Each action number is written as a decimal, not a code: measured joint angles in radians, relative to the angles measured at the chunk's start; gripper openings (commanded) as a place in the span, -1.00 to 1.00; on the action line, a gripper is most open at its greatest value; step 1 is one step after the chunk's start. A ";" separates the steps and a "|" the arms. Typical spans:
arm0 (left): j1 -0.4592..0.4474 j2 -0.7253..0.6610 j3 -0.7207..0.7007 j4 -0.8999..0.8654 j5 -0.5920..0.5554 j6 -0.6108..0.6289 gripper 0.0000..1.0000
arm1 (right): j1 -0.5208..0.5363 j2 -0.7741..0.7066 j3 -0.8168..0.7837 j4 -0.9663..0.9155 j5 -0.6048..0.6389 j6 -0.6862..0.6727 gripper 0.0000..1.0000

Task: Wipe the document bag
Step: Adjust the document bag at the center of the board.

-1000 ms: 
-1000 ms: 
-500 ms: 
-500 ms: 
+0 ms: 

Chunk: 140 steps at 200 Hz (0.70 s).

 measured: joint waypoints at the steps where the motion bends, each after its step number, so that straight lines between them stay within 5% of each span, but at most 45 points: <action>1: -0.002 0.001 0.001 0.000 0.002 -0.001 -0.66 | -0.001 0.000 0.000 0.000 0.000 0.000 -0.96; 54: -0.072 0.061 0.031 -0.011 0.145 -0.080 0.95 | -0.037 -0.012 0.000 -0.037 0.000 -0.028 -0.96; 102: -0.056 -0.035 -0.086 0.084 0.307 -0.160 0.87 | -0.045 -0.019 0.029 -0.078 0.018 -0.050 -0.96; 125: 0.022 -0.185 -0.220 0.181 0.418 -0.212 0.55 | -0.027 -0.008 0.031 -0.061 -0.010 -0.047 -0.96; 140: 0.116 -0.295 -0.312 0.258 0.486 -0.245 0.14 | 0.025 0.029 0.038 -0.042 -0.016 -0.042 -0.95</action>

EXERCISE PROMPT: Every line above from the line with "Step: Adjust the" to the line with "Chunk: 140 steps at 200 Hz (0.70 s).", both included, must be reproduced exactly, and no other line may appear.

ANSWER SPACE:
Step: Adjust the document bag at the center of the board.

-1000 ms: 
-1000 ms: 
-500 ms: 
-500 ms: 
+0 ms: 

Chunk: 140 steps at 200 Hz (0.70 s).

No further output is expected here.